What you will do:
Beginning with the line that holds "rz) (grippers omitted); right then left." in the data below, give again every line through the one that holds "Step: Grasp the", exactly as written.

Data provided:
◆ ◆ ◆ ◆

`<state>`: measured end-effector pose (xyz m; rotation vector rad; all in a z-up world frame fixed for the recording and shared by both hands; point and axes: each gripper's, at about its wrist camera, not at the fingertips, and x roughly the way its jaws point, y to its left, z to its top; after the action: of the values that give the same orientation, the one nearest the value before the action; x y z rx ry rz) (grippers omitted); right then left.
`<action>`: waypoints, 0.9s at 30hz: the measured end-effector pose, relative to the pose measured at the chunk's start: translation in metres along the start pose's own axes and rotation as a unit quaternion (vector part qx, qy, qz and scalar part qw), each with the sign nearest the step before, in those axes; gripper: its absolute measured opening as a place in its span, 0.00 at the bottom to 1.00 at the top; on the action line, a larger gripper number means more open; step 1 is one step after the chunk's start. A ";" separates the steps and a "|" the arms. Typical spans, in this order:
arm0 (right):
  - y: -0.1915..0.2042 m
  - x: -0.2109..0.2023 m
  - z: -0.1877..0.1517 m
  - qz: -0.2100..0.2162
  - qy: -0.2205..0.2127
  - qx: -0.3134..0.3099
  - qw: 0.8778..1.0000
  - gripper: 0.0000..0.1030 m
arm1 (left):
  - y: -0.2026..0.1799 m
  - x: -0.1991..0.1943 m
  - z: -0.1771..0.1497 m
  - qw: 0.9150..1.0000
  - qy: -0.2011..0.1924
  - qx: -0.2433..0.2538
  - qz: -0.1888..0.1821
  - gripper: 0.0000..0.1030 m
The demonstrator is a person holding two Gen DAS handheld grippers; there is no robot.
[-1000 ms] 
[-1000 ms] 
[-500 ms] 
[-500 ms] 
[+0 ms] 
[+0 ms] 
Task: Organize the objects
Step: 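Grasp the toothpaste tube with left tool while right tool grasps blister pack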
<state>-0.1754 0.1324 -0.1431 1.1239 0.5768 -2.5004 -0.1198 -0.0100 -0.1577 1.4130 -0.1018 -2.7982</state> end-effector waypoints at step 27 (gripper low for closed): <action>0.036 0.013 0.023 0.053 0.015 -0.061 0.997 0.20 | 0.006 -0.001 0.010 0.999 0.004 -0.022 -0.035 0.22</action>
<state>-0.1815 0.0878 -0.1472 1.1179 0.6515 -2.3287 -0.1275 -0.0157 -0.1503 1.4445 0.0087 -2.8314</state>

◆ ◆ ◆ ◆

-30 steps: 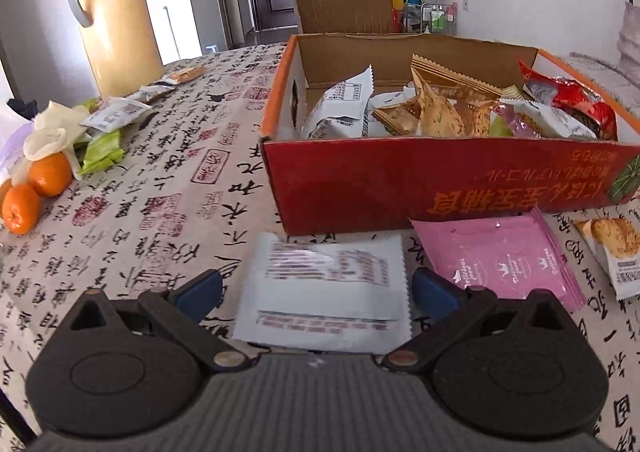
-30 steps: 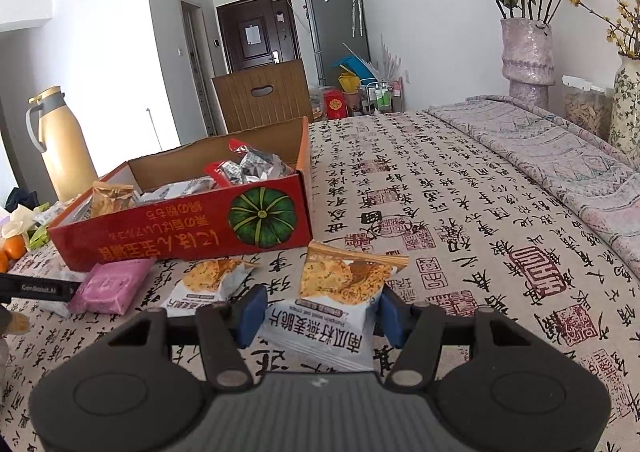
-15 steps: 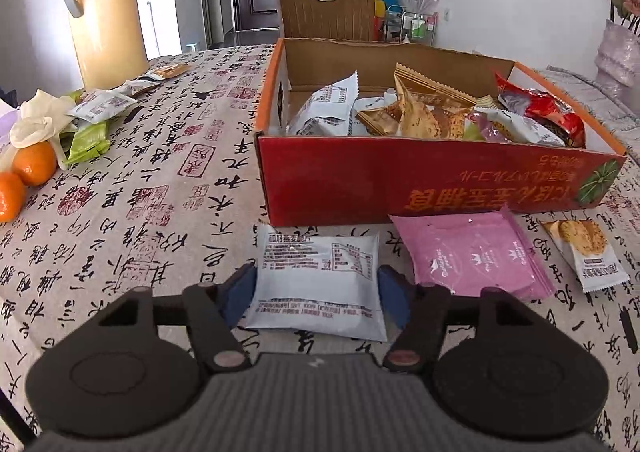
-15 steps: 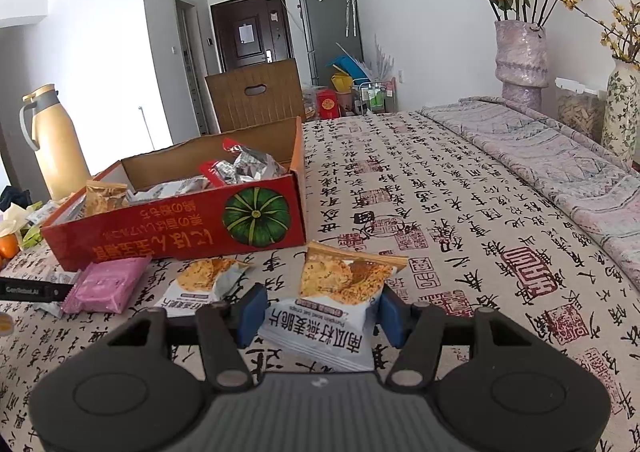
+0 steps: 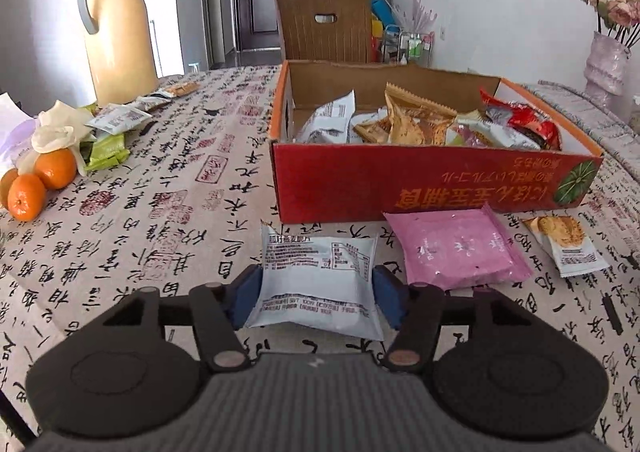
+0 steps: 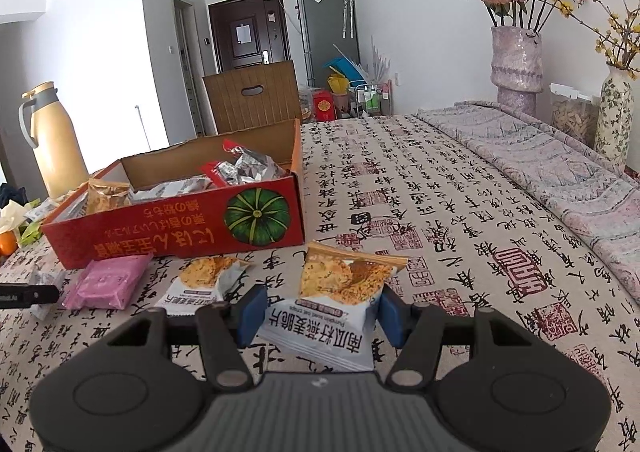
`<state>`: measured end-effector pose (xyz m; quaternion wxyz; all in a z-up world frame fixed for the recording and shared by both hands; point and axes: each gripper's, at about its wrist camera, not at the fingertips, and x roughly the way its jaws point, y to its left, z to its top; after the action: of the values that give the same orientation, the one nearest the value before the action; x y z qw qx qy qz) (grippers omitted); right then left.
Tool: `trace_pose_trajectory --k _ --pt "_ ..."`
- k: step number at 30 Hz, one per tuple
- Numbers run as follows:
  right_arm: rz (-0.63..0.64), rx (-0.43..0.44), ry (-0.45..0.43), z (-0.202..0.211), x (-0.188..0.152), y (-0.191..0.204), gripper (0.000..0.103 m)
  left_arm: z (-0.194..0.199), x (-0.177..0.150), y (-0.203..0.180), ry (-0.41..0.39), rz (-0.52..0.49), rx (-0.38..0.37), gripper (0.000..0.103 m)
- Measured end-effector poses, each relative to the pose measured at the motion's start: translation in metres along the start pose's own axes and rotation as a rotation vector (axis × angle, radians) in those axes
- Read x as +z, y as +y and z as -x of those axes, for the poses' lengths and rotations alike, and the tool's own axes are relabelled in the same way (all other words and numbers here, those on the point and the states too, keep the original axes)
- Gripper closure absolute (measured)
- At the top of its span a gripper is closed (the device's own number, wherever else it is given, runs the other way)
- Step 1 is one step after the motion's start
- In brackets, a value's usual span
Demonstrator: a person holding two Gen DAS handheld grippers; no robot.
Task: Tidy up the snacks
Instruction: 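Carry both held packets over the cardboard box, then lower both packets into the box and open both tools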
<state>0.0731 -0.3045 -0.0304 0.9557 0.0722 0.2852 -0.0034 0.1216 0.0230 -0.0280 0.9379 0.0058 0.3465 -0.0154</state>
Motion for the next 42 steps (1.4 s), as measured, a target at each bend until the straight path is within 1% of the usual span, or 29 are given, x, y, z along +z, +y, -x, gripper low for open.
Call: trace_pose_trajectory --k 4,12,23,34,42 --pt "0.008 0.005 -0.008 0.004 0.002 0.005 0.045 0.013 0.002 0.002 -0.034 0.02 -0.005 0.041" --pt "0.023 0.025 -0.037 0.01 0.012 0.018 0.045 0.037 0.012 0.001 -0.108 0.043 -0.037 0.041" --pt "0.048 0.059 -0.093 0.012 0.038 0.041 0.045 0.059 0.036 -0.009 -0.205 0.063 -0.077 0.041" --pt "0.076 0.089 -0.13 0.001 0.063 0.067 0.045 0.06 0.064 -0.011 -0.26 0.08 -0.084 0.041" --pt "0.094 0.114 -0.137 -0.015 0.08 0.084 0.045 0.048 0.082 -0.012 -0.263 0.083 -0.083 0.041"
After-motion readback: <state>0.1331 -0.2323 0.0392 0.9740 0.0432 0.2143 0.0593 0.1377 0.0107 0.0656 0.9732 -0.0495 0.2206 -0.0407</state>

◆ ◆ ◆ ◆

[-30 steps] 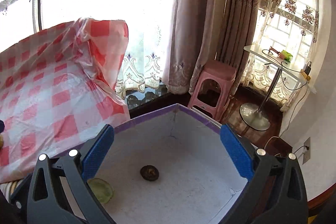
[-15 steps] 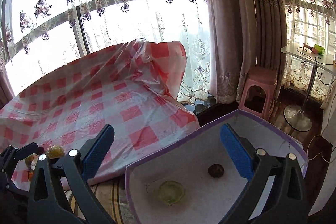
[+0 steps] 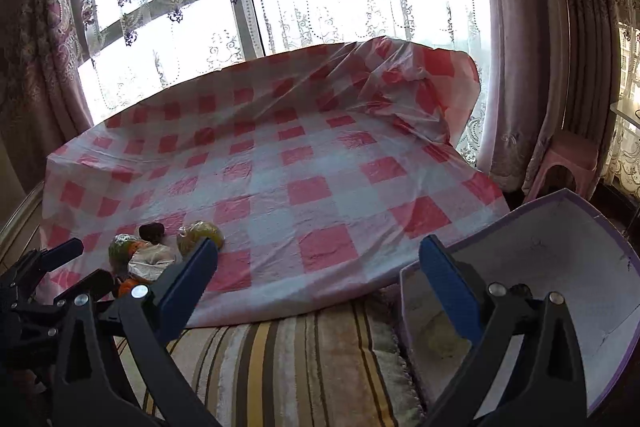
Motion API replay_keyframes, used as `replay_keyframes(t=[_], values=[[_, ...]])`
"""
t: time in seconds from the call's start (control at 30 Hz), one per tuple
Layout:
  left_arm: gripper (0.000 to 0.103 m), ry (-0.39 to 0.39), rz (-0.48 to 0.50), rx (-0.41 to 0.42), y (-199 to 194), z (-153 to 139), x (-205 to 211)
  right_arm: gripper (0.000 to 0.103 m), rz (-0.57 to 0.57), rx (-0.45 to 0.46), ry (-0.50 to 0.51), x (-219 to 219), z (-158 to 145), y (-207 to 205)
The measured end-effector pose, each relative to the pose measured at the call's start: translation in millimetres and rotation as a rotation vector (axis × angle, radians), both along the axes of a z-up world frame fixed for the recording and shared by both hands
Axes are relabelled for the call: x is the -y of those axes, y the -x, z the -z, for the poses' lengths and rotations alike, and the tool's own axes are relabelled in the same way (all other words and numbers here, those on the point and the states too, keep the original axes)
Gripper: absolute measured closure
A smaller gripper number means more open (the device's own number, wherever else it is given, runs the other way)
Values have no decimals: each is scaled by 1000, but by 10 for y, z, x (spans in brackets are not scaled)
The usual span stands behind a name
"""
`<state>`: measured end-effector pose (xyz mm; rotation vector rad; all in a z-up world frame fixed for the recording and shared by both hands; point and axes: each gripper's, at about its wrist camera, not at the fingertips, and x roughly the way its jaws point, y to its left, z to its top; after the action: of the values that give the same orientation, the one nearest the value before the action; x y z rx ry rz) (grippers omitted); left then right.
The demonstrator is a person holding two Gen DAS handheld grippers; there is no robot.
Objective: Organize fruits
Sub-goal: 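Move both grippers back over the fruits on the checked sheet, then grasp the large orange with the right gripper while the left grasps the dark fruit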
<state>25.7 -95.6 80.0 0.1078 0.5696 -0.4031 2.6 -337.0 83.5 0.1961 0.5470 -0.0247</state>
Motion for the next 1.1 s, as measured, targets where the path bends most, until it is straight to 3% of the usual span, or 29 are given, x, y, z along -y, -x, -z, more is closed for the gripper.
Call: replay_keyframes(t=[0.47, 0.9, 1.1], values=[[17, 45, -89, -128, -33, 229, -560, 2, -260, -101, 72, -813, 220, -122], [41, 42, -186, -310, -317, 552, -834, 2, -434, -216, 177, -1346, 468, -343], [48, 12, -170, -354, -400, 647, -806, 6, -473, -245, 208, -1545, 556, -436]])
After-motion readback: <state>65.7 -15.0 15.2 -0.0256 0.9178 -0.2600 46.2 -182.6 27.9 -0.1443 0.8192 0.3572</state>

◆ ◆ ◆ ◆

Written answer:
`<state>`: measured end-effector pose (xyz m; rotation vector rad; all in a z-up world frame fixed for the recording and shared by both hands; point and axes: each gripper's, at about its wrist camera, not at the fingertips, and x roughly the way its jaws point, y to its left, z to its top; after the action: of the values that give the same orientation, the one nearest the value before the action; x y z rx ry rz) (grippers omitted); right then left.
`<action>`: waypoints, 0.9s at 30hz: the measured end-effector pose, relative to the pose measured at the chunk's start: translation in metres along the start pose's own axes and rotation as a unit quaternion (vector part qx, qy, qz and scalar part qw), each with the sign nearest the step before, in those axes; gripper: its absolute measured opening as a place in its span, 0.00 at the bottom to 1.00 at the top; on the action line, a larger gripper number means more open; step 1 is one step after the chunk's start. A ";" separates the steps and a "|" the arms. Typical spans, in this order:
arm0 (right):
  - y: -0.1915..0.2042 m
  - x: -0.2109..0.2023 m
  - z: -0.1877..0.1517 m
  - qz: -0.2100..0.2162
  - qy: -0.2205..0.2127
  - qx: -0.3134..0.3099
  - qw: 0.8778..1.0000
  - gripper: 0.0000..0.1030 m
arm1 (left):
  - y: -0.2026..0.1799 m
  - x: -0.1991..0.1943 m
  - z: -0.1771..0.1497 m
  - qw: 0.9150..1.0000
  - qy: -0.2011..0.1924
  - qx: -0.2433..0.2538
  - qz: -0.1888..0.1821
  - gripper: 0.0000..0.1030 m
The demonstrator is a person holding two Gen DAS handheld grippers; there is no robot.
[-1000 ms] 
[-1000 ms] 
[-500 ms] 
[-500 ms] 
[+0 ms] 
[+0 ms] 
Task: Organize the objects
Step: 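Grasp the toothpaste tube with left tool while right tool grasps blister pack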

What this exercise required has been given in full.